## INFORMATION SUPPLIED
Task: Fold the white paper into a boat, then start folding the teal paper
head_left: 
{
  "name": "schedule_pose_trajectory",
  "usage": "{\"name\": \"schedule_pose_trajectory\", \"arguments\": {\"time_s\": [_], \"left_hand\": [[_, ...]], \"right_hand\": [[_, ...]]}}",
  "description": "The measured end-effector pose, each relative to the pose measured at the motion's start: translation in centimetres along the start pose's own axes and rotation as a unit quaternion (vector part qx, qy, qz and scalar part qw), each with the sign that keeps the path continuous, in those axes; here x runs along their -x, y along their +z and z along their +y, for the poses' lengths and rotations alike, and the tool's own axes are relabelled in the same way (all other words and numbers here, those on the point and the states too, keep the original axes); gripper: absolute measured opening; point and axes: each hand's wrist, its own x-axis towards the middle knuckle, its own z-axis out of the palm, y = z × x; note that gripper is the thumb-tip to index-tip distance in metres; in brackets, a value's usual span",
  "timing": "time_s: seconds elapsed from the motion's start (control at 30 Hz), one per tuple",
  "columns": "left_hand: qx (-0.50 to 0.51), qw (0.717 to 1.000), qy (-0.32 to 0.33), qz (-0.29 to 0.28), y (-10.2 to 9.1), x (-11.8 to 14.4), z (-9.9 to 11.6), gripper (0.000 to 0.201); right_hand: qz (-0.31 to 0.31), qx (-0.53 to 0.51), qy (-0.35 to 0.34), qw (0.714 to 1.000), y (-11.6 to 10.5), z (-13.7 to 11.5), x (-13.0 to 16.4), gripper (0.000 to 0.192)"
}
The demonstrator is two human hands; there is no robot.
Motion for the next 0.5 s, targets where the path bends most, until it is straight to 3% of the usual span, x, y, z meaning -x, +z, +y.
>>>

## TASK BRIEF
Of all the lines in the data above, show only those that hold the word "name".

## ANSWER BOX
  "name": "schedule_pose_trajectory",
  "usage": "{\"name\": \"schedule_pose_trajectory\", \"arguments\": {\"time_s\": [_], \"left_hand\": [[_, ...]], \"right_hand\": [[_, ...]]}}",

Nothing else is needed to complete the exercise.